If you haven't been hiding under a rock you'd know that leglocks are like Hansel, so hot right now. The internet is brimming with new ways to flounder, facilitate, finish or fustigate when attacking the legs.
But competition, rules, safety, humans, coaches and whoever else want you to stay away from the fun. But you're not going to are ya?
Here is a little looksy into how to approach the game of legs without getting yourself into strife, whilst still building a solid foundation for fighting from the waist down.
Straight Ankle Locks Only
If you thought this would be a blog on how to find a loophole in the white belt code of conduct, my bad. At this point in time, the finish of leglocks is on the horizon but so far out of reach.

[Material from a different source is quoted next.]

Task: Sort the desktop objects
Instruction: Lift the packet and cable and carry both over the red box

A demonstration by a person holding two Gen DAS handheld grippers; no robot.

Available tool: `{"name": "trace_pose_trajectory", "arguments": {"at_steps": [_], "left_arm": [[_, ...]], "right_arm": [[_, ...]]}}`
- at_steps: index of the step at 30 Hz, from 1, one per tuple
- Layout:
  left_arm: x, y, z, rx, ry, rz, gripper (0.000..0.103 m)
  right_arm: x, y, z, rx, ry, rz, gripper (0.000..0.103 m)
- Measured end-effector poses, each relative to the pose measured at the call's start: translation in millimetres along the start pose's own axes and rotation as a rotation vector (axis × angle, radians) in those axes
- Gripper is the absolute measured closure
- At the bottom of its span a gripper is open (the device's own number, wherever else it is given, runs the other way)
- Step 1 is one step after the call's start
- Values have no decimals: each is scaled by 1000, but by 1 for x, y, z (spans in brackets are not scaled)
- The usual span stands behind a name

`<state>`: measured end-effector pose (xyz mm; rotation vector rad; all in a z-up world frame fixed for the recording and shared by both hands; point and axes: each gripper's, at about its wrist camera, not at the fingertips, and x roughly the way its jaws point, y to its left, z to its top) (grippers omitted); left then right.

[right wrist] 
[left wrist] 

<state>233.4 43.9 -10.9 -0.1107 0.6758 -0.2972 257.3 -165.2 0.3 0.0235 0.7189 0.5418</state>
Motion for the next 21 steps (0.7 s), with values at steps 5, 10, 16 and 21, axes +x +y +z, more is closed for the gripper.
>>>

Your ability to conceptualise and practice BJJ is most likely at such an infantile state (no offense) that you will not only hurt someone but you will be so preoccupied with the finish you will abandon common sense. This will show itself by you using unnecessary strength, yanking joints, abandoning guard passing, and a good many other mistakes.
So for now, straight ankle locks only.
Pick your partner
When you're getting our first foray into feet-to-waist fighting, choose your leglock sherpa wisely. Someone who is of a higher belt and knowledgeable of the leg game, but who you also trust.
Let them put you in safe leglocks with good technique, but also forbidden submissions so you can respect and experience why they are for higher belts.
Feel before they're real.
Control is everything
If you cannot control the leg, and in turn your opponent, there will not be any submission finish. Control and maintaining control are paramount in leg submissions. Without it, you will get your guard passed and find yourself in more precarious positions than when you started.
Try getting a rear naked choke without having the back.
Attack from the bottom
Leg hungry guys and gals will often give up a perfectly good top position to sit back for a leg lock. While this is great if you have a refined game, you and I know that your ego can't handle the embarrassment of falling back for a failed highlight ankle lock only to look like humpty dumpty.
Instead try and attack from positions where there's not much to lose anyway, like from most bottom positions. Just be aware of the potential guard pass.
Last but not least...
Consult your coach. Always.
If he's not okay with it, then that's what is in your best interest whether you choose to accept it or not. Maybe it's not your time, but it's coming.